**Directions**
Look for the string "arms" in the data below, and copy each line that holds it.

**Data provided**
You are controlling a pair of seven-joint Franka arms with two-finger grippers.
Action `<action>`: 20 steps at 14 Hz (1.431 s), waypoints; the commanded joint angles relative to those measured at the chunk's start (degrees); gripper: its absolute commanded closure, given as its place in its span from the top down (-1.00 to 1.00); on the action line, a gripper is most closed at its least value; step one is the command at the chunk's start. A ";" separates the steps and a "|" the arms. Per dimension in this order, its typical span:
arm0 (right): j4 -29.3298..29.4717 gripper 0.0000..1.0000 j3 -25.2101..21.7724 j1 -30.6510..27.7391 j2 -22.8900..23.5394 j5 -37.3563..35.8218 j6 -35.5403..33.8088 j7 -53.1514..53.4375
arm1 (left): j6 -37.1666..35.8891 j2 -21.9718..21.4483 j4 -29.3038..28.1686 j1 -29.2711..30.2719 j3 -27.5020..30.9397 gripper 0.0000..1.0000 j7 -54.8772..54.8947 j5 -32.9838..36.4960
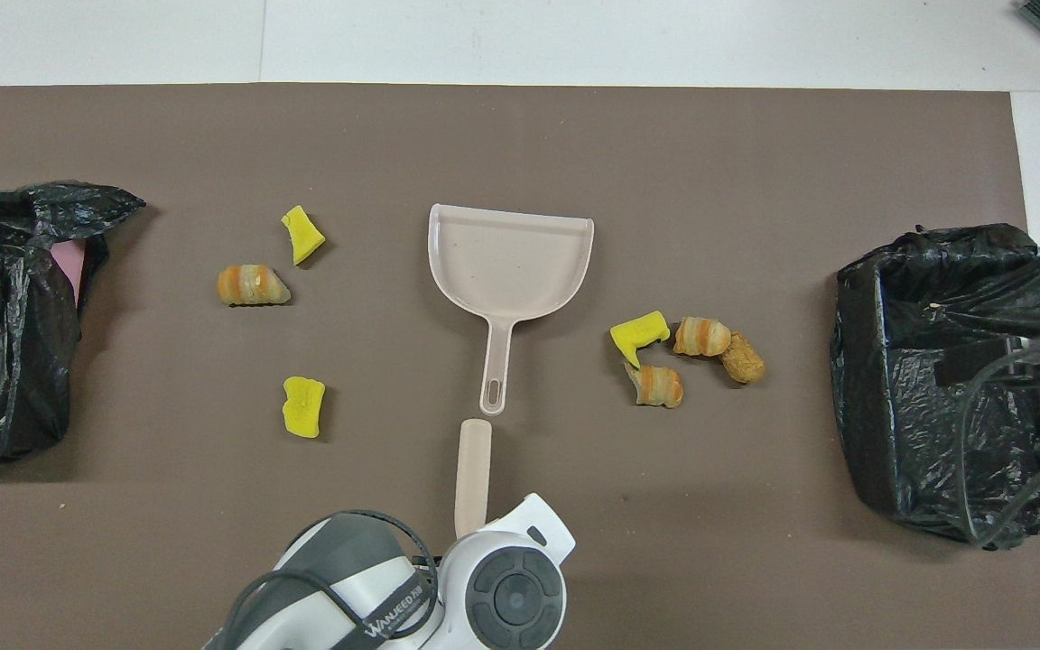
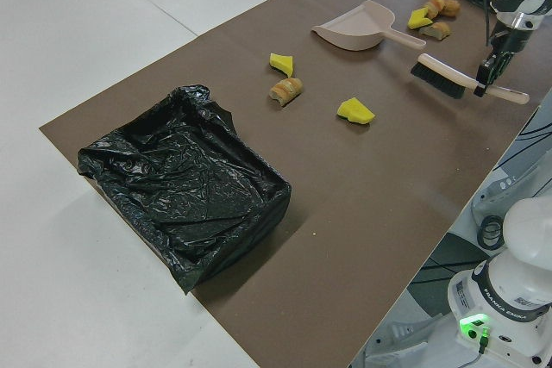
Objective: Sweep and dump trash in bin
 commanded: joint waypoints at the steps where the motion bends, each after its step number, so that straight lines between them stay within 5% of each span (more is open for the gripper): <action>1: -0.99 1.00 0.42 2.70 -0.45 0.73 2.85 3.36 | -3.90 -0.20 0.55 4.61 -0.20 -1.00 -0.56 3.10; 5: 0.86 1.00 0.95 8.32 4.19 1.26 6.52 14.35 | -3.30 1.72 2.21 15.23 -0.29 -1.00 0.32 10.48; 12: 4.29 1.00 1.83 21.05 20.54 7.31 22.77 34.20 | -1.63 10.86 13.90 32.11 -0.29 -1.00 11.91 17.08; 20: 4.46 1.00 1.92 31.45 33.92 6.27 37.03 41.09 | 9.87 12.63 12.51 47.50 -0.29 -1.00 31.15 17.62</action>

**Response to the exercise**
You are controlling a pair of seven-joint Franka arms with two-finger grippers.
Action `<action>`: 20 steps at 14 Hz (1.431 s), waypoints; the commanded joint angles relative to those measured at the chunk's start (degrees); gripper: its absolute commanded closure, given as its place in its span from the top down (-1.00 to 1.00); on the action line, a gripper is most closed at its least value; step one is the command at the chunk's start. A ";" separates the steps and a "|" the arms. Per dimension in this order, its typical span:

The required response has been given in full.